Elijah Hixson and Peter J. Gurry have provided the church with an indispensable resource with the release of their recent book Myths and Mistakes in New Testament Textual Criticism. In my opinion, every pastor, Bible teacher, speaker, and apologist needs to read this book.
What makes it so valuable? In short, while they believe the Bible can be properly defended, they emphasize that we need to defend it with integrity. They critique inaccurate arguments from critics like Bart Ehrman as well as New Testament scholars as prominent as Craig Blomberg. They even interact with the updated version of Evidence that Demands a Verdict.
While they offer a critique of a significant range of Christian and non-Christian thinkers and a broad range of issues (e.g., the nature of the autographs, myths about dating manuscripts, and myths about copying techniques), they are clearly motivated by love for the Christian Scriptures and a commitment to truth. The book reads like a gentle–and yet firm–admonishment for Christian thinkers. Quite admirably, in one footnote, Hixson even “confesses his own sins” of dating a particular NT manuscript without proper qualification (p. 108).
The book reminded me of my doctoral research on the martyrdom accounts of the apostles. While the willingness of the apostles to suffer and die for their beliefs helps defend the resurrection, I discovered a considerable number of misstatements and overstatements by eager apologists, pastors, and speakers (myself included!) that needed correction. The argument from the deaths of the apostles is valuable, but it needs nuancing and clarity–exactly what the contributors of Myths and Mistakes aim to do for textual criticism.

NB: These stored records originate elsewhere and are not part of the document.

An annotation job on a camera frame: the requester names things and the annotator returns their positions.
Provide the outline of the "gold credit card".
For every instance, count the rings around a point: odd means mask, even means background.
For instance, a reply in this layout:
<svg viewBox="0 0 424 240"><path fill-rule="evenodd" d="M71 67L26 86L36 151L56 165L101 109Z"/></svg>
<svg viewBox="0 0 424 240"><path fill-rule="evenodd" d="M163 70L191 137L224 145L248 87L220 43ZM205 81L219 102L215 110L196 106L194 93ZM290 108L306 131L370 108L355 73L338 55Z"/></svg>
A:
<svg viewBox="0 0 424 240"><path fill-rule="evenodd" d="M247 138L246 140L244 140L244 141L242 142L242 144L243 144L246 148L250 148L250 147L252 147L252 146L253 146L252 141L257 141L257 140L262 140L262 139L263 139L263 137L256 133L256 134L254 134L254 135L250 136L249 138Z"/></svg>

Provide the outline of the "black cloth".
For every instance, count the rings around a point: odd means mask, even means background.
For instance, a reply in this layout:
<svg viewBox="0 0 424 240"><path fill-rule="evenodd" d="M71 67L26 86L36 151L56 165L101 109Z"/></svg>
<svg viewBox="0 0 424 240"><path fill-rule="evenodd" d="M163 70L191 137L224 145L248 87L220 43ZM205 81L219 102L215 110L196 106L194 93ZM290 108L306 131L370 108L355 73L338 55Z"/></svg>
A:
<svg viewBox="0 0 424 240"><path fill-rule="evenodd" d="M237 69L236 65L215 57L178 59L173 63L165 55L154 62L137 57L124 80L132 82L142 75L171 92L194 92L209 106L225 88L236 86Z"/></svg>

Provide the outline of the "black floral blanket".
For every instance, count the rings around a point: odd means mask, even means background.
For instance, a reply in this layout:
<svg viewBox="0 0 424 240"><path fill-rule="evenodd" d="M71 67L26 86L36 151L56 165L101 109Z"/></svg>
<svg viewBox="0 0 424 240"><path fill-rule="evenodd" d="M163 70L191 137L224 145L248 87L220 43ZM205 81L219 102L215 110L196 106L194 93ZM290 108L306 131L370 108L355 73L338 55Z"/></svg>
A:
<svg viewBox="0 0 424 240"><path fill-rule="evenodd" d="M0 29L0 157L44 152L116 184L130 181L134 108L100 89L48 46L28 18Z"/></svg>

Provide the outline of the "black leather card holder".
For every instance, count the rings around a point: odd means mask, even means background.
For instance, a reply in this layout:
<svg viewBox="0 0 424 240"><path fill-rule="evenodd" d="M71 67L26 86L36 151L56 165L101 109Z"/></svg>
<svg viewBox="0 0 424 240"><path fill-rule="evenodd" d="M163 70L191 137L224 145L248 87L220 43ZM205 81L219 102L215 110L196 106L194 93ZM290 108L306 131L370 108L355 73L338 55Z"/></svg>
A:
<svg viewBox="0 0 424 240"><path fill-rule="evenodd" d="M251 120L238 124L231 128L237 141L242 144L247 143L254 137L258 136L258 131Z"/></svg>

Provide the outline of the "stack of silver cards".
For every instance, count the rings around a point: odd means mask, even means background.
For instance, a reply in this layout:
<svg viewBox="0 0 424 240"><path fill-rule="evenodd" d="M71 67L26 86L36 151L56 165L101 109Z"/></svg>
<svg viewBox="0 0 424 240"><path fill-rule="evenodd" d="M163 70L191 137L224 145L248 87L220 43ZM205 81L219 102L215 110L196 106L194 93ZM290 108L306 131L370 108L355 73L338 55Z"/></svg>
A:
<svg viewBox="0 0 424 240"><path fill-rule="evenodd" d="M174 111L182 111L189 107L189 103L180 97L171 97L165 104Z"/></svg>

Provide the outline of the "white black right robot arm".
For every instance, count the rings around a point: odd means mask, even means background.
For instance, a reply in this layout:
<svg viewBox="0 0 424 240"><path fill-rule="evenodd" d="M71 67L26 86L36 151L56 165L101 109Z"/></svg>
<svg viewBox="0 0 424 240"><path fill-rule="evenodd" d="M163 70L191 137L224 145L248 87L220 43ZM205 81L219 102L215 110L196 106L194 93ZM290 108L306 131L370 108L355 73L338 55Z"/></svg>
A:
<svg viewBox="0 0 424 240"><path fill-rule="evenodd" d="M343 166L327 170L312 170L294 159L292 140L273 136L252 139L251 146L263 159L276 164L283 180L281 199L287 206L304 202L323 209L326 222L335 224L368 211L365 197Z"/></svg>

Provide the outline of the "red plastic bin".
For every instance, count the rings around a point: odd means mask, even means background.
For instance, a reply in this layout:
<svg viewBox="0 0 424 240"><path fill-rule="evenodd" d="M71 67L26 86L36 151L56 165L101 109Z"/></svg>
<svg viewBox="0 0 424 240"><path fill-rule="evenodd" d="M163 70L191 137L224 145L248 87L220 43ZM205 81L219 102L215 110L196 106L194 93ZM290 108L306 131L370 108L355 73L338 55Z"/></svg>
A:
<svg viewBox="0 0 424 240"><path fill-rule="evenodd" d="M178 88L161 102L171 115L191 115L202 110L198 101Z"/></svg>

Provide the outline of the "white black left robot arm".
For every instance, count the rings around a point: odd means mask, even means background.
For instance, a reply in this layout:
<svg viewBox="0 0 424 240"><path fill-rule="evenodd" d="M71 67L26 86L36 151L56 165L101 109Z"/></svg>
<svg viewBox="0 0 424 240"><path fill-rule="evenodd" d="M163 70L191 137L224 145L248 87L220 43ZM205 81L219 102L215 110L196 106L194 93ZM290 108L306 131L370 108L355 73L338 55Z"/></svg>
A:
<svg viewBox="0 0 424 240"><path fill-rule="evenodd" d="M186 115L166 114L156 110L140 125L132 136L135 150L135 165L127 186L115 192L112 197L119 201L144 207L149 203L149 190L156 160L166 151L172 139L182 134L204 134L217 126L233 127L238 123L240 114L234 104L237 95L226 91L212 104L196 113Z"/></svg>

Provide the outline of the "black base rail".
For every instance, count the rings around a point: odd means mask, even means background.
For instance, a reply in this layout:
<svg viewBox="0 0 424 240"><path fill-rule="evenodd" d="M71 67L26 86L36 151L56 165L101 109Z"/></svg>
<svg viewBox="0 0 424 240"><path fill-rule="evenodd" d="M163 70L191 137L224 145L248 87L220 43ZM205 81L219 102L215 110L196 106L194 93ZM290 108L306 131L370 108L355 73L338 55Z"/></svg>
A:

Example #1: Variants in New Testament Manuscripts
Bart Ehrman has claimed that there may be as many as 400,000 textual variants. When compared with the 138,000 words in the typical Greek New Testament, this amounts to nearly three variants per word. On its surface, this seems to potentially undermine the reliability of the text.
Yet the authors of M and M make a few important qualifications. First, it makes little sense to compare the supposed number of variants in all the Greek manuscripts with words in one manuscript. Second, while having more manuscripts means having more variants, it also allows for greater textual stability in the long run.
Third, while the vast majority of variants do not affect the meaning of the text, there are some that “touch” on doctrinal issues. For instance, there is debate about whether Mark 1:1 should include “Son of God.” The debate is not about whether Mark teaches that Jesus is the Son of God, but whether that phrase should belong at the beginning of his Gospel. This issue is not insignificant, although the truth about the identity of Jesus is clearly not at stake.
Example #2: Dating the Earliest Fragment of John
While some manuscripts can be securely dated within a 50-year range, many can only be narrowed down to a much broader timeframe. Specifically, the earliest NT manuscript is a fragment of the Gospel of John (P52). Typically, it is dated around AD 125, but Hixson notes that a more responsible range is AD 100-200. This is the range I will use moving forward, and I appreciate their correction.
The authors make a number of other important qualifications about the accuracy of early scribes, the formation of the NT canon, and the use of NT quotes by early church fathers. Because of the nature of their audience, popular apologists may not be able to incorporate all of the qualifications Gurry and Hixson desire. But, we can all work to make sure our case is accurately tethered to the evidence. Rather than merely repeating outdated apologetics arguments, we must do our due diligence.
My thanks to Gurry and Hixson for the correction and challenge.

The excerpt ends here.